Peace, Land, Bread...and Games

One of the first educational games I ever played was a simple little title called Lemonade Stand.  The idea was you had to earn money by investing in lemons and sugar to make lemonade which you would then sell at a profit.   Of course finding the pricing sweet spot per glass, as well as factors such as tomorrow's weather report, had to be taken into consideration in order to run a successful business.  Early versions didn't have an ending, but later revisions allowed the player to declare victory once they had accumulated $100 in savings.  That might not sound like a lot of cash, but keep in mind this game was meant for children growing up in the 1980s.  So, while becoming a lemonade tycoon might not sound like much to brag about, remember that the real point of this game was to learn what it's like to be a businessman (or woman) and see things through their eyes.

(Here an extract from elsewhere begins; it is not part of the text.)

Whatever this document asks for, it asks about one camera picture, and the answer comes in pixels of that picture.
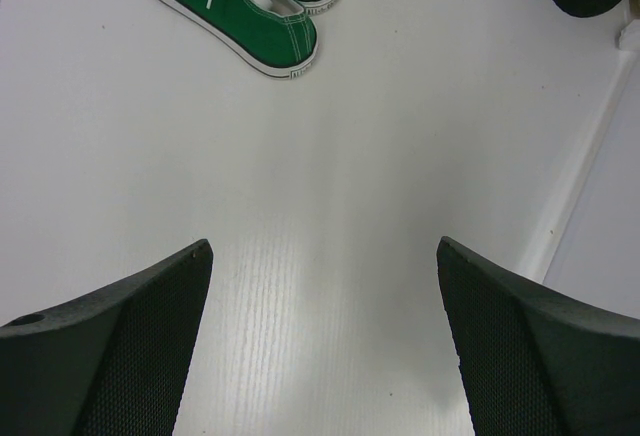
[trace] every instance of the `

Well, about three decades later I've come across another video game that gives off a very similar vibe, albeit from an entirely different perspective.  Papers Please puts you in the role of a lone immigration officer assigned to a boarder check station for the fictional communist country of Arstotzka circa 1982.  Graphically the game feels like a product of that time period.  Although the sound and especially music are slightly more advanced.  There's also a keep-you-family-alive element to the gameplay that feels straight out of Oregon Trail, another educational title from the eighties.  I could go into more detail about how the game plays, but I think it would be better to just watch a video of someone skilled playing (link), or alternatively simply try it out for yourself.  The free beta/demo version is available for download here.  It's also interesting to note that the game's creator, Lucas Pope, previously made The Republica Times, another soviet era game wherein you manage the government's one and only sanctioned newspaper.

So, why do I consider Papers Please to be an educational game?  Well, frankly I feel like I have a new perspective on what it's like to work in a bureaucracy.  Pretty much anyone who has had to wait in line at an embassy, boarder check, or the DMV knows what it's like to be on the outside looking in.  However, Papers Please allows the player to view things from the other side of the window counter.  Is it fun?  I can't give you a simple answer so I will just say this, In the real world people like to escape to fantasy worlds, but what about the people that live in those fantasy worlds?  Do warriors and mages enjoy pretending to be accountants and lawyers in some dismal labyrinthine bureaucracy?  If the answer is "yes" then I think it safe to say that Lucas Pope has been to that place and he's brought one of the games they play over there back with him.